Abbiamo fatto un gran parlare di risiko bancario quest’anno come non accadeva da decenni. Monte Paschi si è presa il controllo di Mediobanca, che a sua volta ha mancato l’OPA su Banca Generali. Unicredit non ha avuto fortuna con Banco BPM, che guarda a un’altra aggregazione, forse la stessa Siena. Tutti vogliono comprare tutto, ma alla fine a sparire dai radar è il prestito bancario. Sta diventando sempre più raro, al punto che quasi ci siamo dimenticati quale sia il lavoro principale di un istituto di credito. Va bene la finanza, va bene diversificare i ricavi puntando sulle commissioni legate ai servizi offerti.
Ma senza soldi non si canta messa.
Depositi in crescita, impieghi giù
L’ultimo dati dell’Associazione bancaria italiana e relativa allo scorso mese di settembre conferma il trend negativo. I depositi dei clienti sono rimasti sostanzialmente stabili a 1.835,1 miliardi di euro. I prestiti a imprese e famiglie sono saliti a 1.420 miliardi. Su base annua, questi ultimi segnano +1,5%. Sembra che vada per il verso giusto, ma stiamo semplicemente risalendo dagli abissi. Il confronto con il passato appare disarmante.
Cinque anni esatti prima, i prestiti al settore privato ammontavano a 1.453,4 miliardi. Da allora risultano diminuiti del 2,3%. I depositi dei clienti, invece, sono aumentati del 9,1%, qualcosa come 153 miliardi. Ma dobbiamo fare i conti con l’inflazione italiana, che nel periodo è stata del 19,3%. Ed ecco che i depositi stessi in termini reali sono diminuiti di oltre il 10%, mentre i prestiti sono precipitati del 21,6%.
Crescita economica frenata da banche
Il ricorso al prestito bancario si rivela vitale per il mondo delle imprese, specie di piccole dimensioni con limitate alternative di rivolgersi direttamente al mercato (bond).

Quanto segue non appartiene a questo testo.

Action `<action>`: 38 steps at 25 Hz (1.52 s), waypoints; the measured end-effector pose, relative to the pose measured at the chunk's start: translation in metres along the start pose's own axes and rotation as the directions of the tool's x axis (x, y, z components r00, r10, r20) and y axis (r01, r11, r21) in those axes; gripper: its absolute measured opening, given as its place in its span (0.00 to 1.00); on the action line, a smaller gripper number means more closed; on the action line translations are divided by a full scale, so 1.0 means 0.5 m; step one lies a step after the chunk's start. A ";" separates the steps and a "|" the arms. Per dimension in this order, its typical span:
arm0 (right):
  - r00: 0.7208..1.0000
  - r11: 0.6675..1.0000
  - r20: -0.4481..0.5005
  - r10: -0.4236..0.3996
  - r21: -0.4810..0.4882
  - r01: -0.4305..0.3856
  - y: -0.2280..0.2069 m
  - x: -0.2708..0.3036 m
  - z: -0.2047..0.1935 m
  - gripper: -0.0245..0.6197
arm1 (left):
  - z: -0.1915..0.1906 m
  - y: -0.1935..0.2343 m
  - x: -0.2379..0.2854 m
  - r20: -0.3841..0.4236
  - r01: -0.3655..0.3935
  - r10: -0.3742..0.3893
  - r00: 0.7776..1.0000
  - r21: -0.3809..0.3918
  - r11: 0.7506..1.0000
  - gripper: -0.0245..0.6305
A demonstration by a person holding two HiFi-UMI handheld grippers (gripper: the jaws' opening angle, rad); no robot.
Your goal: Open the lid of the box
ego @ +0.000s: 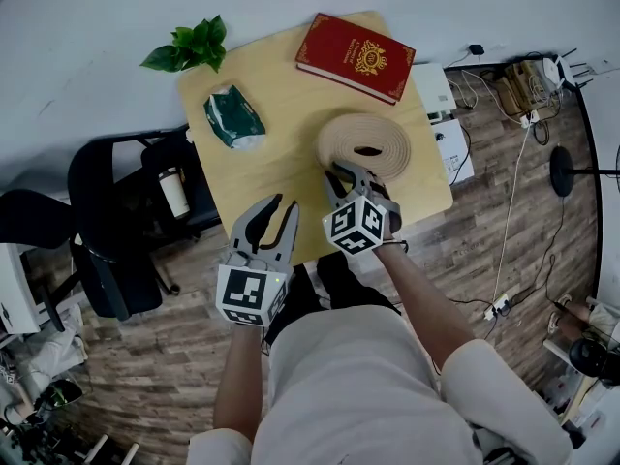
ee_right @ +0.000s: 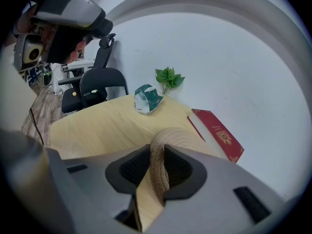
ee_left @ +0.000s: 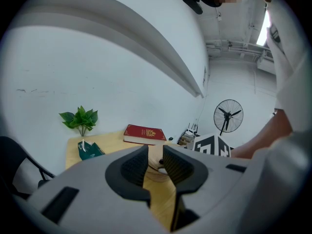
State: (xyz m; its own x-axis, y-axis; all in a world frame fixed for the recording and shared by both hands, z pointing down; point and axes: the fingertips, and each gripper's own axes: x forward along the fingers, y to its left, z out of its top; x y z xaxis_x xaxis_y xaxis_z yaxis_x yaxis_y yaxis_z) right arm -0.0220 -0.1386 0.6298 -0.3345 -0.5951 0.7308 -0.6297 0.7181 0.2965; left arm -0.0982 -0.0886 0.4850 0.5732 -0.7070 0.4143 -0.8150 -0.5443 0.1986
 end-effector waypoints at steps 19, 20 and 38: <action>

Quando viene meno, i piani di sviluppo arrancano e così anche la crescita dell’economia. Se i valori si fossero mossi in linea con l’inflazione, le erogazioni oggi sfiorerebbero i 1.735 miliardi e i depositi supererebbero i 2.000 miliardi. A causa del trend negativo, il rapporto tra impieghi e prestiti in cinque anni è crollato da 86,4% a 77,4%. Era sopra il 100% prima della pandemia e arrivava al 120% prima della crisi del debito sovrano.
I numeri diventano ancora più impietosi se facciamo riferimento al rapporto tra impieghi e Pil. Era all’87% cinque anni fa e ora è di appena il 63%. Mancano all’appello 24 punti percentuali. Se tale rapporto fosse rimasto invariato, oggi il livello degli impieghi risulterebbe di circa 540 miliardi più alto. Sono cifre impressionanti, che ci dicono in buona sostanza che le banche non stiano facendo la loro parte. Malgrado il boom degli utili, il prestito bancario rimane una chimera per gran parte della clientela. E minori le garanzie disponibili da offrire, minori le probabilità di un buon esito della richiesta.
Prestito bancario raro, istituti riducono rischi
Le banche traboccano di liquidità, tra l’altro remunerata a basso costo. Non la prestano all’economia reale per la sfiducia cronica nei confronti della clientela. Sul dato pesano i requisiti patrimoniali stringenti imposti dalla Vigilanza europea.
Un tema entrato nelle agende di Francia e Germania, che hanno iniziato ad alzare la voce circa il freno imposto all’economia dalle regole di Francoforte. Le banche italiane rimasero scottate una decina di anni fa, quando i crediti deteriorati esplosero ad un massimo di 360 miliardi e arrivarono a valere un quinto del totale.
Sta di fatto che confidare su un prestito bancario per un’impresa è diventato un atto di fede. Le banche si accontentano di prestare di meno, magari a tassi più alti e ai clienti più fidati. Il resto della liquidità finisce sui mercati finanziari, dove gli asset offrono prospettive di rendimento ottimali e spesso con l’assunzione di rischi contenuti.